Start of Block

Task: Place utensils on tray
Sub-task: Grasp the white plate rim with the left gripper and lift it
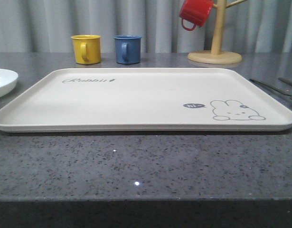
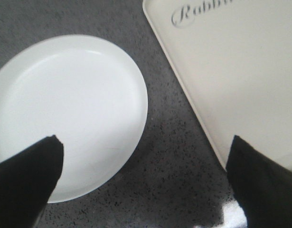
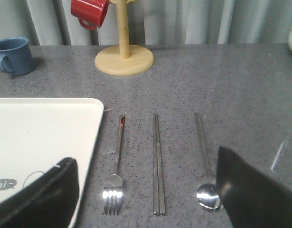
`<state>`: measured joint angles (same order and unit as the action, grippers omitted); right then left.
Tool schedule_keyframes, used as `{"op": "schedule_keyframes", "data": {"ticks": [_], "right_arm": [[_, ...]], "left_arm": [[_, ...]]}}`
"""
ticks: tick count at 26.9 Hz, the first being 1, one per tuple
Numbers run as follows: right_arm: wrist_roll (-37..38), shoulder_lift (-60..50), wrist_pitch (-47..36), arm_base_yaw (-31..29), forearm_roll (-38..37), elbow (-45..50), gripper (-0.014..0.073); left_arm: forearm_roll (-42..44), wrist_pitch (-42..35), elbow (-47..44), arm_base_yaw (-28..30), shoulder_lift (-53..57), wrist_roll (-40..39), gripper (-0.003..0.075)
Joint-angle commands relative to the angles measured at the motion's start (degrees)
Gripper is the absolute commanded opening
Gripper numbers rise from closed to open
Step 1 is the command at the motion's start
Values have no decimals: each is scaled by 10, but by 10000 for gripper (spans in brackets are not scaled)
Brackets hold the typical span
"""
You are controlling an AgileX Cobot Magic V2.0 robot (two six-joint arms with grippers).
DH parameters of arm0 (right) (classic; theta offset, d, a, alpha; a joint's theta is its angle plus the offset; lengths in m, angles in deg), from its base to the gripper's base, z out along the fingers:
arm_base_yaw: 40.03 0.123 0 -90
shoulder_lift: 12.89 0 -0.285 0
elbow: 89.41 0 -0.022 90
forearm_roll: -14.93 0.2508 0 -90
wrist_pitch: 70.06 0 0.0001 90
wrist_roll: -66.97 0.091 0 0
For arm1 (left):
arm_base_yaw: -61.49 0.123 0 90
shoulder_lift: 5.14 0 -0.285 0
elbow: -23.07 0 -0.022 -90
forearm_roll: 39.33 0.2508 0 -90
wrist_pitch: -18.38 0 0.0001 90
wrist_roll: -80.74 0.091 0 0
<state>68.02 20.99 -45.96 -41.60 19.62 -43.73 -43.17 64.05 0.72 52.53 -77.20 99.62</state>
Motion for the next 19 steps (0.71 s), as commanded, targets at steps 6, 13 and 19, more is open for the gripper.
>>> {"op": "schedule_keyframes", "data": {"ticks": [6, 13, 19], "right_arm": [[-4, 7, -42, -4, -4, -19, 615], [-4, 7, -42, -4, -4, -19, 615], [-4, 7, -42, -4, -4, -19, 615]], "left_arm": [[38, 114, 137, -5, -171, 3, 538], [38, 111, 147, -5, -237, 3, 288], [38, 108, 147, -5, -241, 3, 148]]}}
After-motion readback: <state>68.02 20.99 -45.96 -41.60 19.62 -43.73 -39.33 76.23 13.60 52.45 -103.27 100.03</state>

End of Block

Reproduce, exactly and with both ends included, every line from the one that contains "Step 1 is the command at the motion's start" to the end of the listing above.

* _Answer to the problem_:
Step 1 is the command at the motion's start
Values have no decimals: each is scaled by 10, but by 10000 for gripper (spans in brackets are not scaled)
Brackets hold the typical span
"""
You are controlling an AgileX Cobot Magic V2.0 robot (two six-joint arms with grippers).
DH parameters of arm0 (right) (classic; theta offset, d, a, alpha; a joint's theta is its angle plus the offset; lengths in m, angles in deg), from its base to the gripper's base, z out along the fingers:
arm_base_yaw: 40.03 0.123 0 -90
shoulder_lift: 12.89 0 -0.285 0
elbow: 89.41 0 -0.022 90
forearm_roll: -14.93 0.2508 0 -90
wrist_pitch: 70.06 0 0.0001 90
wrist_roll: -66.97 0.091 0 0
For arm1 (left):
arm_base_yaw: -61.49 0.123 0 90
shoulder_lift: 5.14 0 -0.285 0
elbow: -23.07 0 -0.022 -90
forearm_roll: 39.33 0.2508 0 -90
wrist_pitch: -18.38 0 0.0001 90
wrist_roll: -80.74 0.091 0 0
<state>68.02 20.99 -45.96 -41.60 19.62 -43.73 -43.17 64.05 0.72 52.53 -77.20 99.62</state>
Motion for the next 19 steps (0.71 s), as commanded, targets at steps 6, 13 and 19, more is open for the gripper.
>>> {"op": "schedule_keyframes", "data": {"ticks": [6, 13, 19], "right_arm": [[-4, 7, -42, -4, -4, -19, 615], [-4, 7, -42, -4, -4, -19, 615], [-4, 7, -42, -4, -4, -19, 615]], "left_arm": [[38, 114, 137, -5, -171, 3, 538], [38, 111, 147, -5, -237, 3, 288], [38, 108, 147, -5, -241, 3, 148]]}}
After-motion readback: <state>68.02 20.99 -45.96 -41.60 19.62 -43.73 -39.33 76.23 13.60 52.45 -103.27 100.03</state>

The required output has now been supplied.